What you need to do -
Go through the data below and copy each line that includes "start".

Input for this task -
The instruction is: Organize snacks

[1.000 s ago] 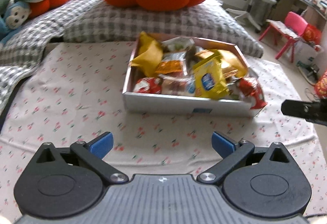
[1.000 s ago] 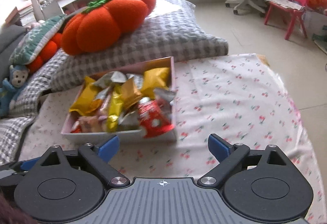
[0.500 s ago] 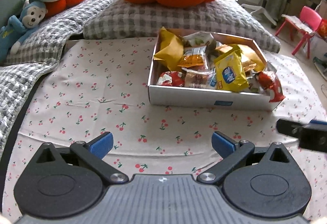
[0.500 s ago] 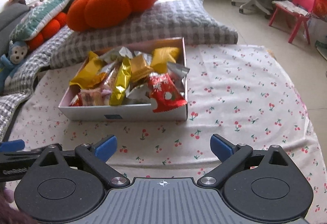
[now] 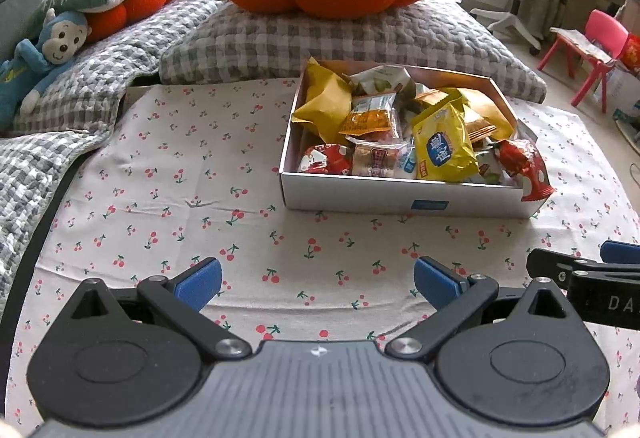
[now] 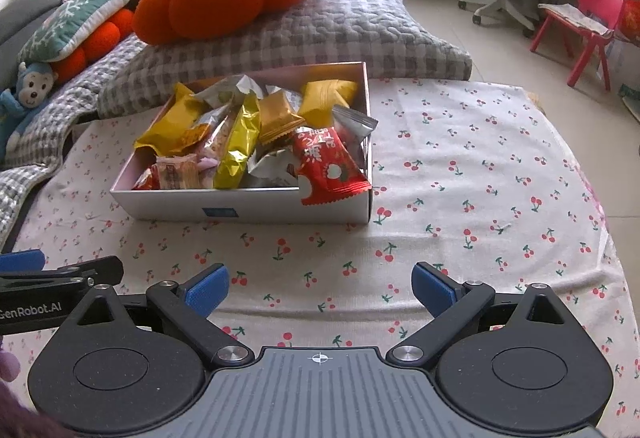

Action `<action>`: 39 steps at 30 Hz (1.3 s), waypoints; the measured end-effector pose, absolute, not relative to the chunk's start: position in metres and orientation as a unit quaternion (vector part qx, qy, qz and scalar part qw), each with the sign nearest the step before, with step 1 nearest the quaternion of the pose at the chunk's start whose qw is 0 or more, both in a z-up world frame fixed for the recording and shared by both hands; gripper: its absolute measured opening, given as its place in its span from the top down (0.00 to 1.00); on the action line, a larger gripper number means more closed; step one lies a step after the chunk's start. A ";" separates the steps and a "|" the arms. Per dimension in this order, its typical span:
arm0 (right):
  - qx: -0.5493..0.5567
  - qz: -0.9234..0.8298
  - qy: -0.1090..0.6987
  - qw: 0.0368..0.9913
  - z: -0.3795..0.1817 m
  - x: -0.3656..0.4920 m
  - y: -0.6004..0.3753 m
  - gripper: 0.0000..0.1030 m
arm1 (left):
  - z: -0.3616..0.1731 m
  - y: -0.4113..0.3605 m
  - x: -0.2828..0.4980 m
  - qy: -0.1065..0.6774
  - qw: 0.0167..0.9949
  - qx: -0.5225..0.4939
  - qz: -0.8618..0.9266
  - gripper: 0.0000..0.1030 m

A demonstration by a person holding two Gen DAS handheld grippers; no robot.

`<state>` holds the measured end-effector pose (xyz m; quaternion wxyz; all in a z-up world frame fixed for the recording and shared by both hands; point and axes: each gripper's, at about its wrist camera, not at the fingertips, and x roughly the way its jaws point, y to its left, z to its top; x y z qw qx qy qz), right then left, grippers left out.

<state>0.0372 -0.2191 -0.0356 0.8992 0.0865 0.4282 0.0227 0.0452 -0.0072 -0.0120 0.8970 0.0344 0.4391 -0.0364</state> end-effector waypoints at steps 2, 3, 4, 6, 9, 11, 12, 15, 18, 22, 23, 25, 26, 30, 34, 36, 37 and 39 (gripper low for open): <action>0.087 0.025 0.427 0.900 -0.034 0.036 -0.218 0.04 | -0.012 -0.008 0.045 0.440 0.897 0.036 -0.037 0.00; 0.086 0.026 0.426 0.900 -0.033 0.036 -0.218 0.04 | -0.012 -0.009 0.044 0.440 0.897 0.036 -0.038 0.00; 0.086 0.026 0.425 0.901 -0.032 0.035 -0.218 0.04 | -0.012 -0.009 0.044 0.440 0.897 0.036 -0.038 0.00; 0.086 0.026 0.424 0.901 -0.031 0.035 -0.217 0.04 | -0.011 -0.010 0.044 0.439 0.897 0.036 -0.039 0.00; 0.086 0.025 0.424 0.901 -0.031 0.034 -0.217 0.04 | -0.011 -0.010 0.043 0.438 0.897 0.035 -0.039 0.00; 0.085 0.024 0.424 0.901 -0.032 0.034 -0.216 0.04 | -0.011 -0.010 0.044 0.438 0.897 0.035 -0.040 0.00; 0.084 0.025 0.424 0.901 -0.032 0.035 -0.216 0.04 | -0.011 -0.010 0.043 0.438 0.897 0.034 -0.040 0.00; 0.082 0.027 0.425 0.901 -0.033 0.034 -0.215 0.04 | -0.011 -0.009 0.044 0.439 0.897 0.034 -0.039 0.00; 0.080 0.028 0.425 0.901 -0.033 0.034 -0.213 0.04 | -0.011 -0.009 0.044 0.439 0.897 0.032 -0.038 0.00; 0.080 0.028 0.426 0.901 -0.033 0.033 -0.213 0.04 | -0.011 -0.009 0.044 0.438 0.897 0.032 -0.037 0.00; 0.080 0.028 0.426 0.901 -0.033 0.033 -0.213 0.04 | -0.011 -0.009 0.044 0.439 0.897 0.032 -0.037 0.00; 0.080 0.029 0.426 0.901 -0.034 0.033 -0.213 0.04 | -0.011 -0.009 0.044 0.440 0.897 0.032 -0.038 0.00; 0.080 0.029 0.426 0.901 -0.034 0.033 -0.213 0.04 | -0.011 -0.009 0.044 0.440 0.897 0.032 -0.038 0.00; 0.079 0.029 0.426 0.901 -0.034 0.033 -0.212 0.04 | -0.011 -0.009 0.044 0.440 0.897 0.032 -0.038 0.00; 0.079 0.029 0.426 0.901 -0.034 0.033 -0.212 0.04 | -0.011 -0.009 0.044 0.440 0.896 0.032 -0.038 0.00; 0.079 0.029 0.426 0.901 -0.034 0.033 -0.212 0.04 | -0.011 -0.010 0.044 0.441 0.896 0.032 -0.038 0.00; 0.079 0.029 0.427 0.900 -0.034 0.033 -0.212 0.04 | -0.011 -0.010 0.044 0.441 0.896 0.032 -0.038 0.00; 0.079 0.029 0.427 0.901 -0.034 0.033 -0.212 0.04 | -0.011 -0.010 0.044 0.441 0.896 0.032 -0.039 0.00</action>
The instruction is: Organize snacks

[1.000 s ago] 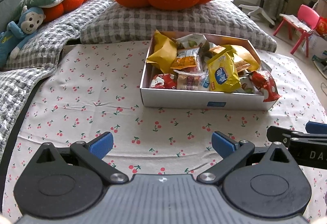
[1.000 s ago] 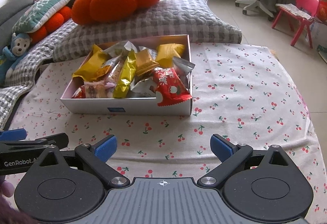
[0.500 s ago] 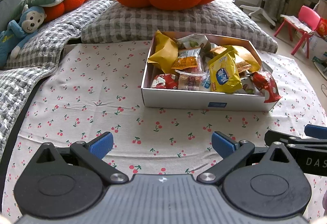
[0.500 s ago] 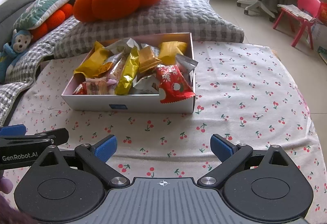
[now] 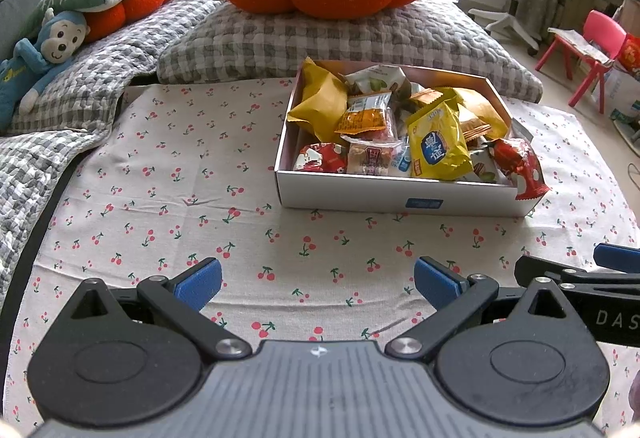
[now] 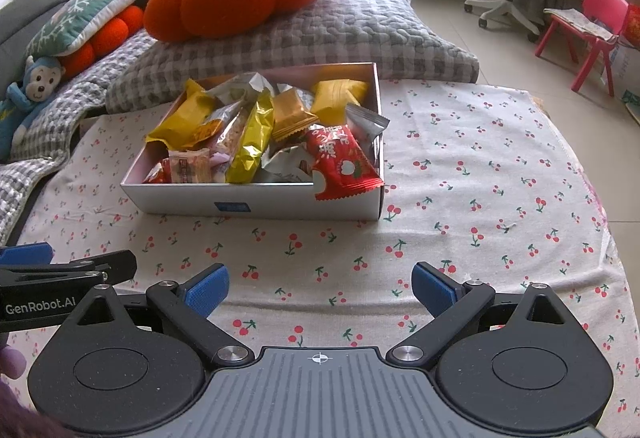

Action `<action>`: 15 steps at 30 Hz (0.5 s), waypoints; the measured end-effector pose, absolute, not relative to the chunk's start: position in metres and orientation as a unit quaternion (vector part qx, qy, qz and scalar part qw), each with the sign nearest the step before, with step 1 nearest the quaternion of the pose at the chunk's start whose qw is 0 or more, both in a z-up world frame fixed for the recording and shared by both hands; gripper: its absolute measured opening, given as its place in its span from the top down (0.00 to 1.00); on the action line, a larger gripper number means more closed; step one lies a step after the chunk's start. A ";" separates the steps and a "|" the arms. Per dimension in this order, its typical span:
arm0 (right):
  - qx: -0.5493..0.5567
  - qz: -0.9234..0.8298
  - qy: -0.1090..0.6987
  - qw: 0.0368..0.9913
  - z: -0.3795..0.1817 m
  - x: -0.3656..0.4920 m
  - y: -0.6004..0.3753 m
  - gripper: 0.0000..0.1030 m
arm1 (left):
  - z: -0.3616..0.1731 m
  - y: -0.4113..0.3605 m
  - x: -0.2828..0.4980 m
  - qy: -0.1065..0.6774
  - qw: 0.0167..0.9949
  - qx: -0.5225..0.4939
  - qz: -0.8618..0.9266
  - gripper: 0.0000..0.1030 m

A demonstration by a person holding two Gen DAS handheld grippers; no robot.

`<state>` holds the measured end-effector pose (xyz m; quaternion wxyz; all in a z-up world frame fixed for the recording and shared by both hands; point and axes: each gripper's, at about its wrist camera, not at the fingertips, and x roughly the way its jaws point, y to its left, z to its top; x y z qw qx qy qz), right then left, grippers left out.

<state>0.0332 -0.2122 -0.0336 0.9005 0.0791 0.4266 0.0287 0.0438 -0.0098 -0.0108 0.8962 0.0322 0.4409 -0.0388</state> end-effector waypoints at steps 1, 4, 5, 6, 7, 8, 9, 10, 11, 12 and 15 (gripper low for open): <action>0.079 0.029 0.426 0.901 -0.034 0.033 -0.212 0.04 | -0.011 -0.010 0.044 0.441 0.896 0.032 -0.039 0.00; 0.079 0.029 0.426 0.901 -0.034 0.033 -0.212 0.04 | -0.011 -0.010 0.044 0.441 0.896 0.032 -0.039 0.00; 0.079 0.029 0.426 0.901 -0.034 0.033 -0.212 0.04 | -0.011 -0.010 0.044 0.441 0.896 0.032 -0.039 0.00; 0.079 0.029 0.427 0.901 -0.034 0.033 -0.212 0.04 | -0.011 -0.010 0.044 0.441 0.896 0.032 -0.038 0.00; 0.079 0.029 0.427 0.900 -0.034 0.033 -0.212 0.04 | -0.011 -0.010 0.044 0.441 0.896 0.032 -0.038 0.00; 0.079 0.029 0.426 0.901 -0.033 0.033 -0.212 0.04 | -0.011 -0.010 0.044 0.441 0.896 0.032 -0.039 0.00; 0.079 0.029 0.427 0.901 -0.033 0.033 -0.212 0.04 | -0.011 -0.010 0.044 0.441 0.896 0.032 -0.039 0.00; 0.079 0.029 0.427 0.900 -0.033 0.033 -0.212 0.04 | -0.011 -0.010 0.044 0.441 0.896 0.032 -0.039 0.00; 0.079 0.029 0.427 0.900 -0.033 0.033 -0.212 0.04 | -0.011 -0.010 0.044 0.441 0.896 0.033 -0.039 0.00; 0.079 0.029 0.427 0.900 -0.033 0.033 -0.212 0.04 | -0.011 -0.010 0.044 0.441 0.896 0.033 -0.039 0.00; 0.080 0.030 0.426 0.901 -0.033 0.032 -0.211 0.04 | -0.011 -0.010 0.044 0.442 0.896 0.033 -0.039 0.00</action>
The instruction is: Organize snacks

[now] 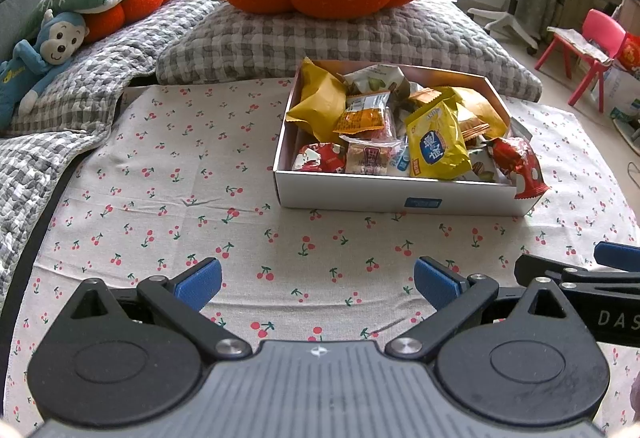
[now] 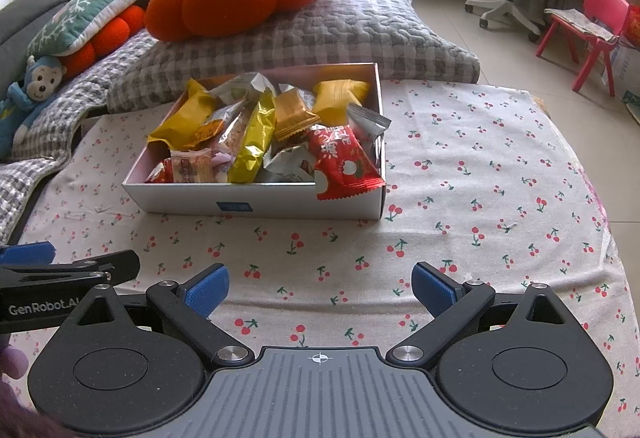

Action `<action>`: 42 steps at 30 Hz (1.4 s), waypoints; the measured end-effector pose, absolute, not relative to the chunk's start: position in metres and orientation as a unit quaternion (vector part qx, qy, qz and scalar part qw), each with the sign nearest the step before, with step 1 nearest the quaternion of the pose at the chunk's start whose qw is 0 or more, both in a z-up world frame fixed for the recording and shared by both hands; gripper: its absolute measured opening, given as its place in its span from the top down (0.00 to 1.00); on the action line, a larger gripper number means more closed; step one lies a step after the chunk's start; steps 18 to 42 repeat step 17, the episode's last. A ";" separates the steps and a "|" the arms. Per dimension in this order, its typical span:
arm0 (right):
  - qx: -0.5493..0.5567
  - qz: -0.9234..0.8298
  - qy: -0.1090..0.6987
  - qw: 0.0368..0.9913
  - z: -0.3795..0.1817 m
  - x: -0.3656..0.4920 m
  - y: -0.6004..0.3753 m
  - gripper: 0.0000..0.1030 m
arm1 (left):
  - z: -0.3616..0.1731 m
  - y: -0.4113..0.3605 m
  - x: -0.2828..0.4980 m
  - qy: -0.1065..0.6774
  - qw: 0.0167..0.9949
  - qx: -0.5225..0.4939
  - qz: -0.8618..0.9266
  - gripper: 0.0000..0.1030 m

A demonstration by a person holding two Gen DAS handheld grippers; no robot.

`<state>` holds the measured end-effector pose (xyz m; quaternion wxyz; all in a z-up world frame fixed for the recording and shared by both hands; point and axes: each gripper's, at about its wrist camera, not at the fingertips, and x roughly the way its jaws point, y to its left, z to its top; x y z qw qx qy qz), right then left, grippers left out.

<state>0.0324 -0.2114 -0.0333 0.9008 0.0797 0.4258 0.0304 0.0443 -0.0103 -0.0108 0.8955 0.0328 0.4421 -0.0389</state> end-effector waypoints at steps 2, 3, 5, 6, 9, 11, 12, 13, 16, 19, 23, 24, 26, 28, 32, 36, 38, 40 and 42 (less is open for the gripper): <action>0.079 0.030 0.425 0.901 -0.033 0.032 -0.211 0.04 | -0.010 -0.010 0.044 0.442 0.896 0.032 -0.040 0.00; 0.080 0.029 0.425 0.901 -0.034 0.032 -0.211 0.04 | -0.009 -0.010 0.044 0.441 0.896 0.031 -0.041 0.00; 0.080 0.029 0.426 0.901 -0.034 0.032 -0.211 0.04 | -0.009 -0.009 0.044 0.440 0.897 0.031 -0.041 0.00; 0.079 0.029 0.427 0.900 -0.034 0.032 -0.211 0.04 | -0.009 -0.009 0.044 0.440 0.897 0.030 -0.041 0.00; 0.078 0.028 0.427 0.900 -0.032 0.031 -0.210 0.04 | -0.009 -0.008 0.043 0.439 0.897 0.028 -0.042 0.00; 0.078 0.029 0.426 0.901 -0.030 0.031 -0.210 0.04 | -0.009 -0.008 0.043 0.439 0.897 0.027 -0.042 0.00; 0.077 0.029 0.424 0.902 -0.028 0.030 -0.210 0.04 | -0.008 -0.008 0.043 0.439 0.897 0.027 -0.043 0.00; 0.077 0.029 0.424 0.902 -0.027 0.029 -0.209 0.04 | -0.008 -0.007 0.042 0.438 0.898 0.027 -0.043 0.00; 0.075 0.028 0.423 0.903 -0.023 0.027 -0.208 0.04 | -0.007 -0.007 0.040 0.435 0.899 0.028 -0.047 0.01; 0.076 0.028 0.422 0.903 -0.022 0.027 -0.208 0.04 | -0.006 -0.006 0.039 0.434 0.899 0.029 -0.049 0.01; 0.076 0.028 0.422 0.903 -0.022 0.027 -0.208 0.04 | -0.006 -0.006 0.039 0.434 0.899 0.029 -0.049 0.01; 0.076 0.028 0.422 0.903 -0.022 0.027 -0.208 0.04 | -0.006 -0.006 0.039 0.434 0.899 0.029 -0.049 0.01; 0.076 0.028 0.422 0.903 -0.022 0.027 -0.208 0.04 | -0.006 -0.006 0.039 0.434 0.899 0.029 -0.049 0.01; 0.076 0.028 0.422 0.903 -0.022 0.027 -0.208 0.04 | -0.006 -0.006 0.039 0.434 0.899 0.029 -0.049 0.01; 0.076 0.028 0.422 0.903 -0.022 0.027 -0.208 0.04 | -0.006 -0.006 0.039 0.434 0.899 0.029 -0.049 0.01; 0.076 0.028 0.422 0.903 -0.022 0.027 -0.208 0.04 | -0.006 -0.006 0.039 0.434 0.899 0.029 -0.049 0.01; 0.076 0.028 0.422 0.903 -0.022 0.027 -0.208 0.04 | -0.006 -0.006 0.039 0.434 0.899 0.029 -0.049 0.01; 0.076 0.028 0.422 0.903 -0.022 0.027 -0.208 0.04 | -0.006 -0.006 0.039 0.434 0.899 0.029 -0.049 0.01; 0.076 0.028 0.422 0.903 -0.022 0.027 -0.208 0.04 | -0.006 -0.006 0.039 0.434 0.899 0.029 -0.049 0.01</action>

Answer box -
Action `<action>`: 39 steps at 30 Hz (1.3 s), waypoints; the measured end-effector pose, absolute, not relative to the chunk's start: position in metres and orientation as a unit quaternion (vector part qx, qy, qz and scalar part qw), each with the sign nearest the step before, with step 1 nearest the quaternion of the pose at the chunk's start whose qw is 0 or more, both in a z-up world frame fixed for the recording and shared by both hands; gripper: its absolute measured opening, given as its place in its span from the top down (0.00 to 1.00); on the action line, a larger gripper number means more closed; step one lies a step after the chunk's start. A ";" separates the steps and a "|" the arms. Per dimension in this order, its typical span:
Action `<action>`: 15 steps at 30 Hz (0.5 s), waypoints; the measured end-effector pose, absolute, not relative to the chunk's start: position in metres and orientation as a unit quaternion (vector part qx, qy, qz and scalar part qw), each with the sign nearest the step before, with step 1 nearest the quaternion of the pose at the chunk's start whose qw is 0 or more, both in a z-up world frame fixed for the recording and shared by both hands; gripper: its absolute measured opening, given as its place in its span from the top down (0.00 to 1.00); on the action line, a larger gripper number means more closed; step one lies a step after the chunk's start. A ";" separates the steps and a "|" the arms. Per dimension in this order, its typical span:
Action `<action>`: 42 steps at 30 Hz (1.4 s), waypoints; the measured end-effector pose, absolute, not relative to the chunk's start: position in metres and orientation as a unit quaternion (vector part qx, qy, qz and scalar part qw), each with the sign nearest the step before, with step 1 nearest the quaternion of the pose at the chunk's start whose qw is 0 or more, both in a z-up world frame fixed for the recording and shared by both hands; gripper: its absolute measured opening, given as its place in its span from the top down (0.00 to 1.00); on the action line, a larger gripper number means more closed; step one lies a step after the chunk's start; steps 18 to 42 repeat step 17, the episode's last. A ";" separates the steps and a "|" the arms. Per dimension in this order, its typical span:

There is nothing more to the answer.